## PROVIDED MATERIAL
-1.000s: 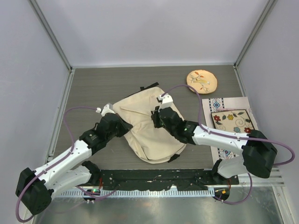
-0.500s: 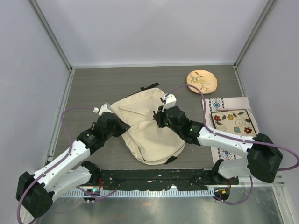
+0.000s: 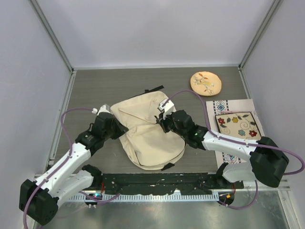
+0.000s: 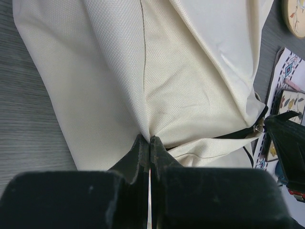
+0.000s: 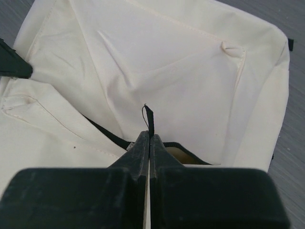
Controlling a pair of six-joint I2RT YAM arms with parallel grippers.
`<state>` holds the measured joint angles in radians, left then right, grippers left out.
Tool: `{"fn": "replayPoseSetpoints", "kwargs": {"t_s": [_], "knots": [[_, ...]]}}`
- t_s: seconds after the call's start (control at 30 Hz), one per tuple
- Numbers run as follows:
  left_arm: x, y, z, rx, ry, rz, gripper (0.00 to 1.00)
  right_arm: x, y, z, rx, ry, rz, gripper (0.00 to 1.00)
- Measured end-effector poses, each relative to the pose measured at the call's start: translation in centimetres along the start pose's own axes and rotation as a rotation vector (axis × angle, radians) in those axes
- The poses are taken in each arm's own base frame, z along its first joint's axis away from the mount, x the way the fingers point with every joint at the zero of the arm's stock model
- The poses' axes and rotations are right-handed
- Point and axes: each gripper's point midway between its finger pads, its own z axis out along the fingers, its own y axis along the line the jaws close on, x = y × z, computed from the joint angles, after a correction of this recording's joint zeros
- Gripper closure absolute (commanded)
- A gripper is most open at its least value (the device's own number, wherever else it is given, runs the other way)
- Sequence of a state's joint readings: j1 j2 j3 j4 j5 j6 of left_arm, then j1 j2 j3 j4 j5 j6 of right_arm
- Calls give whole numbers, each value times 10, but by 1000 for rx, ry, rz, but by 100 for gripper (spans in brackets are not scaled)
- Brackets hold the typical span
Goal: Pack the student bag
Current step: Zip the student bag at the center of the board.
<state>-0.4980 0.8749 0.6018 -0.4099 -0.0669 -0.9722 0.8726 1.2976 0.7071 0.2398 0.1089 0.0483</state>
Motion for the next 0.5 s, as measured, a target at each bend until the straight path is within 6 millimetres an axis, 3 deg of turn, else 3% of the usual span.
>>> {"fn": "replayPoseSetpoints", "kwargs": {"t_s": [0.3,0.5], "knots": [[-15,16,-2,-21,12,-6,100,7,-20,-1,86,-24,-100,99],[-24,24,-4,-11,25,-31,100,4,-19,0,89,-41,-93,99]]}}
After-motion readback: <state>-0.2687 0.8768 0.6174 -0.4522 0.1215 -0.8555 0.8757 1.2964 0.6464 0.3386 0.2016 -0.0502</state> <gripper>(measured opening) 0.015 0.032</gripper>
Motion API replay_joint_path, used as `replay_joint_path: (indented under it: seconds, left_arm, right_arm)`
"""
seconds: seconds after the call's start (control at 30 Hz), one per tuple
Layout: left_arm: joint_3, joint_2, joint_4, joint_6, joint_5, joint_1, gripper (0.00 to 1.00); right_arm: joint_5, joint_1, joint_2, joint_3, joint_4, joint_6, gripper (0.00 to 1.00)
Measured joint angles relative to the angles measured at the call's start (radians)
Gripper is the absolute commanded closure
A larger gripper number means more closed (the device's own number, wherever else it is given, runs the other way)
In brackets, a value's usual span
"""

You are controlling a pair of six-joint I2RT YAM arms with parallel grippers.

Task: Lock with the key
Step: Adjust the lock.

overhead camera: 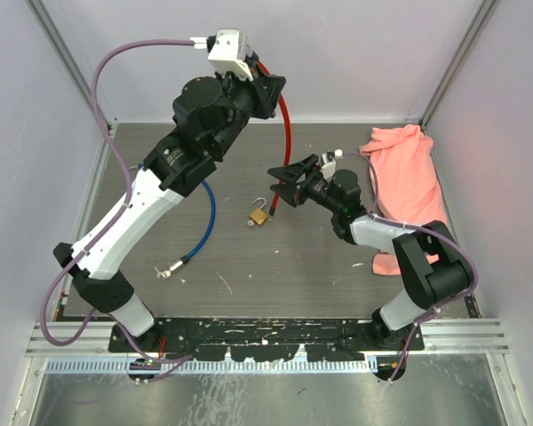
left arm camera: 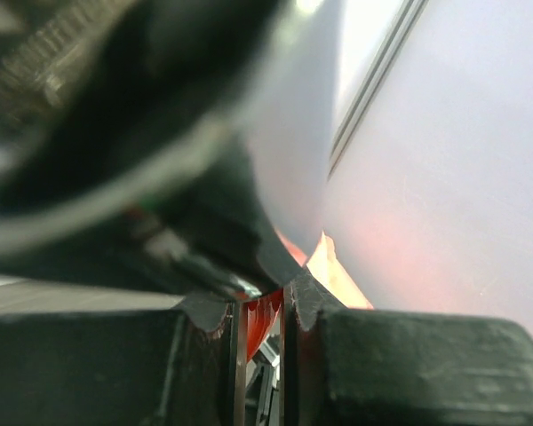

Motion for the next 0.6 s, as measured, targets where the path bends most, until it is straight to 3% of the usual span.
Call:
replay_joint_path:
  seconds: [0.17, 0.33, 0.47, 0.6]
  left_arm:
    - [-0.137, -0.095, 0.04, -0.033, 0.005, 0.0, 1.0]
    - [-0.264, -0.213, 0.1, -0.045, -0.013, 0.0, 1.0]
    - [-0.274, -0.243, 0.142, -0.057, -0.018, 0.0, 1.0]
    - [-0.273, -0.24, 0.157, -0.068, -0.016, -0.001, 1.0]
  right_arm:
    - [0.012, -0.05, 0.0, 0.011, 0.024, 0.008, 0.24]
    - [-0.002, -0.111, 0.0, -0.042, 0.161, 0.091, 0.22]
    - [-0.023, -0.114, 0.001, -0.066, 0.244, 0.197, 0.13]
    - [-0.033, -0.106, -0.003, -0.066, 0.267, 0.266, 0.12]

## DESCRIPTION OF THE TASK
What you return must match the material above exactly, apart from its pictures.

## RESPONSE TO THE TASK
-1.000s: 
-0.500s: 
+0.000s: 
+0.000s: 
+0.000s: 
Controlling a pair of six-joint I2RT YAM arms with parallel grippers.
`<state>` holds the measured joint angles in radians, left then right, grippers left out.
Tool: `{"fn": "replayPoseSetpoints", "kwargs": {"t_s": [_], "knots": [[_, ...]]}}`
- t_s: seconds after the call's start (control at 30 Hz), one per tuple
- Numbers run as follows:
  left_arm: x, y, z, rx, ry, rz, gripper (0.00 to 1.00)
  right_arm: x, y, z, rx, ry, rz, gripper (0.00 to 1.00)
- Measured end-effector poses, each relative to the pose measured at the call's start: translation in centimetres along the start pose's own axes and rotation as a rotation vector (axis × angle, radians) in those axes
- The poses are taken in each arm's own base frame, z along its first joint's axis away from the mount, x the way the fingers point with every joint at the zero of the arm's stock model
- The poses' axes and rotations are right-handed
- Point and axes: each gripper's point midway between its finger pads, its own z axis out along the fingers, its own y axis along the line the jaws close on, x = y × z, computed from the joint angles, after a correction of this recording's joint zeros
- Gripper closure absolute (commanded)
- A gripper is most open at its least value (the device's own number, wherever else it is given, runs the other way)
- Sequence of a state's joint readings: j1 j2 j3 j4 j5 j6 of left_arm, then j1 j2 j3 j4 j5 j6 of right_arm
- Calls give whole numbers, each value times 10, but by 1000 for rx, ry, rz, but by 100 for gripper (spans in brackets are not scaled)
- Brackets hold the typical span
Goal: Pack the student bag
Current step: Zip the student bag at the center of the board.
<state>-0.4980 0.8749 0.6018 -0.4099 -0.0669 -0.9722 0.8726 1.2976 0.7071 0.2398 0.1089 0.0483</state>
Motion for the next 0.5 s, as measured, a target at each bend until the straight path is within 6 millimetres an axis, 3 deg of turn, else 3% of the usual span.
>>> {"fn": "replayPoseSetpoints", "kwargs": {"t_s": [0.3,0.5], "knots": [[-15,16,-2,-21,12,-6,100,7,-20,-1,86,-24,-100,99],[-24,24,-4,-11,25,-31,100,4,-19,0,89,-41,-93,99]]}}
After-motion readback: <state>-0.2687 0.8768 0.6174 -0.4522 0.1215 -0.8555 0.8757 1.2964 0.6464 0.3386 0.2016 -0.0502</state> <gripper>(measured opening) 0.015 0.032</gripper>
Motion API replay_joint_path, used as `replay_joint_path: (indented under it: seconds, left_arm, right_arm)`
"""
seconds: seconds after the call's start (control at 30 Hz), one per tuple
Layout: left_arm: joint_3, joint_2, joint_4, joint_6, joint_5, joint_1, gripper (0.00 to 1.00); right_arm: joint_5, joint_1, joint_2, joint_3, joint_4, joint_6, gripper (0.00 to 1.00)
Measured joint angles relative to the angles measured at the call's start (radians)
Gripper is the absolute commanded closure
A larger gripper number means more closed (the device's own number, wherever else it is given, runs the other way)
In brackets, a value's usual span
"""

You are controlling a pair of six-joint I2RT YAM arms with parallel grippers.

Task: Lock with the key
Step: Adjust the lock.

overhead camera: 
left arm camera: 

Motion for the next 0.6 s, as measured, targets where the path bends most, until it is straight to 3% of the usual span.
Call:
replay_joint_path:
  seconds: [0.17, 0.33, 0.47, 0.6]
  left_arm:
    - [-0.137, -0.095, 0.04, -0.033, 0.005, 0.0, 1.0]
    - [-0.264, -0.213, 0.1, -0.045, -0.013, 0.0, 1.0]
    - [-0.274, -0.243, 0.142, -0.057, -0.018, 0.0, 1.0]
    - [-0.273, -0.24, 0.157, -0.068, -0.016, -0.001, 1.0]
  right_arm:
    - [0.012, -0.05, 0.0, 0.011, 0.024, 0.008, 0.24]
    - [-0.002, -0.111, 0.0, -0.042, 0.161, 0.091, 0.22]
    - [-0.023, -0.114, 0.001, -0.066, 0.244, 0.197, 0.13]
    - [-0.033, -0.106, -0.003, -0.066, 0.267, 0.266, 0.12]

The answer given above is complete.